Tensorforce-client is under development and in alpha phase. As us developers will start running our own experiments using this client, we will add more and more functionality to the tool. In order to use tensorforce-client, you don’t really need to know how it works internally. However, it is always beneficial to understand what’s going on under the hood in case you run into problems or errors (which you should then report via the “Issues”-tab of the github repo).

The 2 base tools: gcloud and kubectl

Tensorforce-client uses two basic command line tools that you need to install on your local machine prior to running the client. These are gcloud and kubectl and they both come with the installation of the google SDK, which is described in the chapter on the installation procedure here.

Gcloud

Gcloud controls everything related to the google compute engine and the google Kubernetes engine. This means, it is responsible for:

  • Creating and deleting Kubernetes (k8s) clusters of various sizes and types.
  • Copying (via scp) config files and python scripts to all the nodes of a cluster.
  • Executing (via ssh) commands on each node of a cluster.
  • Downloading (via scp) results from an experiment from certain nodes of a cluster.

All the above tasks are done for you under the hood and you should never have to run a gcloud command manually.

Kubectl

Kubectl controls the workloads that go into the Kubernetes (k8s) service that’s pre-installed on a cluster whenever you create one, using the tfcli cluster create-command of this client. Tensorforce-client makes sure all k8s yaml-config files are created correctly according to your experiment settings and runs the repsective kubectl commands automatically.

Just like for gcloud, all kubectl-specific tasks are done for you under the hood and you should never have to run a kubectl command manually.

So how does it work now - really?

When you start an experiment, tensorflow-client first checks the cluster setting on your command line or in the experiment’s json and creates the cluster (via gcloud), if it’s not already up.

Then it creates a k8s config file (yaml) out of a jinja2 template file, which will contain all the specifications for Kubernetes pods, jobs, services and volume mounts that are necessary to place the experiment in the Kubernetes engine running on the cluster.

All experiments are always run under Kubernetes using our docker container image. This image is hosted on dockerhub under ducandu/tfcli_experiment:[cpu|gpu].

Depending on the “run_mode” parameter of the experiment (settable through the experiment-json field: “run_mode”), the Kubernetes workloads will be set up as follows:

run_mode=’single’:

A single Kubernetes Pod is created on one node (you will get a warning if you use this mode on a cluster with more than one node) that runs our docker container (the GPU or the CPU version depending on whether your cluster has GPUs). Also within this container, a single RL environment (e.g. an Atari game instance) and a single agent with one tensorflow model is created and does all exploration in this environment.

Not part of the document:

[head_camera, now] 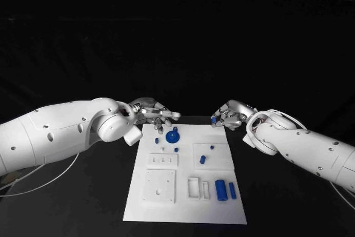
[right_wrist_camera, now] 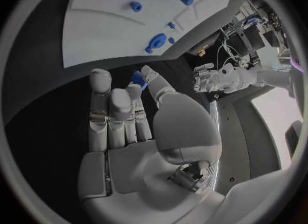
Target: Assemble the parts on the task board
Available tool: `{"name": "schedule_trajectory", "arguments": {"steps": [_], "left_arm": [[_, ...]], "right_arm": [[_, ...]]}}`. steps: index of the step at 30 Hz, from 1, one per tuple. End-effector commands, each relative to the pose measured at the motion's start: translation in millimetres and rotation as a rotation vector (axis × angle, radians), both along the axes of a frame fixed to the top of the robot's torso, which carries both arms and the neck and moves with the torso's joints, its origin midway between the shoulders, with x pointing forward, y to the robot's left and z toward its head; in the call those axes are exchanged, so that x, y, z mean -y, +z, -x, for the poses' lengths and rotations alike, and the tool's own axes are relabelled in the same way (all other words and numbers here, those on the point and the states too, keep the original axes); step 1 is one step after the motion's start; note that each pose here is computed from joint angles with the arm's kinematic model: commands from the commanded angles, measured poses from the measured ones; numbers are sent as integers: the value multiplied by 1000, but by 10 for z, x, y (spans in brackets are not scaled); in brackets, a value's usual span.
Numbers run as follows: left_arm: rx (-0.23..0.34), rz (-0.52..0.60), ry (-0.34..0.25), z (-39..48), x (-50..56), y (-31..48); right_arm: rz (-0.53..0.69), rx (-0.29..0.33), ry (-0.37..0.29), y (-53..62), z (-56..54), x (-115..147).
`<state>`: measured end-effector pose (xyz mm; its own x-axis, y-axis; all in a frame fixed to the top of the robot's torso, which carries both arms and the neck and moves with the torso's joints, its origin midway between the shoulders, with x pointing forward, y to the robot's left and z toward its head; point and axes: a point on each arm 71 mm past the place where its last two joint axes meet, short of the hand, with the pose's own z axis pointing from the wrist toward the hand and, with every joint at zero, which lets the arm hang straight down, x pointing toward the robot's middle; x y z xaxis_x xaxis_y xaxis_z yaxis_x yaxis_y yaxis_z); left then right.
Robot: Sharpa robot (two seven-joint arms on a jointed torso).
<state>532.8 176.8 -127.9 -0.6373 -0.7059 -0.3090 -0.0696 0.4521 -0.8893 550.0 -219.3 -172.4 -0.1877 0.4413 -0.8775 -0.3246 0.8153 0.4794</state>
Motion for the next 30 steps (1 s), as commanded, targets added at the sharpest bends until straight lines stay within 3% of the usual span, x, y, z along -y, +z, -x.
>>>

run_mode=’multi-threaded’:

A single Pod is created on one node (you will get a warning if you use this mode on a cluster with more than one node) that runs our docker container (the GPU or the CPU version depending on whether your cluster has GPUs). The experiment’s parameter num_workers determines how many parallel environment/agent-pairs are created inside that container and are being run each in a separate thread. Independent of the number of environment/agent-pairs (num_workers), only a single central tensorflow model is created and trained using so-called hogwild updates (see this paper here). The reinforcement learning algorithm that utilizes this technique was first published here.

run_mode=’distributed’:

The distributed uses many tensorflow models, where some serve merely as storages for the parameters (parameter-servers) and others are actively being trained (workers) and then send their gradients upstream to these parameter-servers. Each parameter server and each worker get their own Pod and all communication between them happens over the network. The number of k8s Pods created is hence the sum of the two experiment parameters num_workers and num_parameter_servers. Each Pod should preferably run on a separate node, but this is not a hard requirement (Kubernetes will figure out a good solution if you have fewer nodes in your cluster). Each of the “worker” Pods actively runs a single environment/agent-pair that owns its own tensorflow model and actively explores the environment. Parameter-servers also get an agent (including a model) but do not perform any exploration in an environment. Paraeter servers are only there for receiving gradient updates from workers and then redistributing these updates back to all other workers. This procedure utilizes tensorflow’s built-in distributed learning architecture. Experiments with run-mode “distributed” follow the procedure described first in this paper here.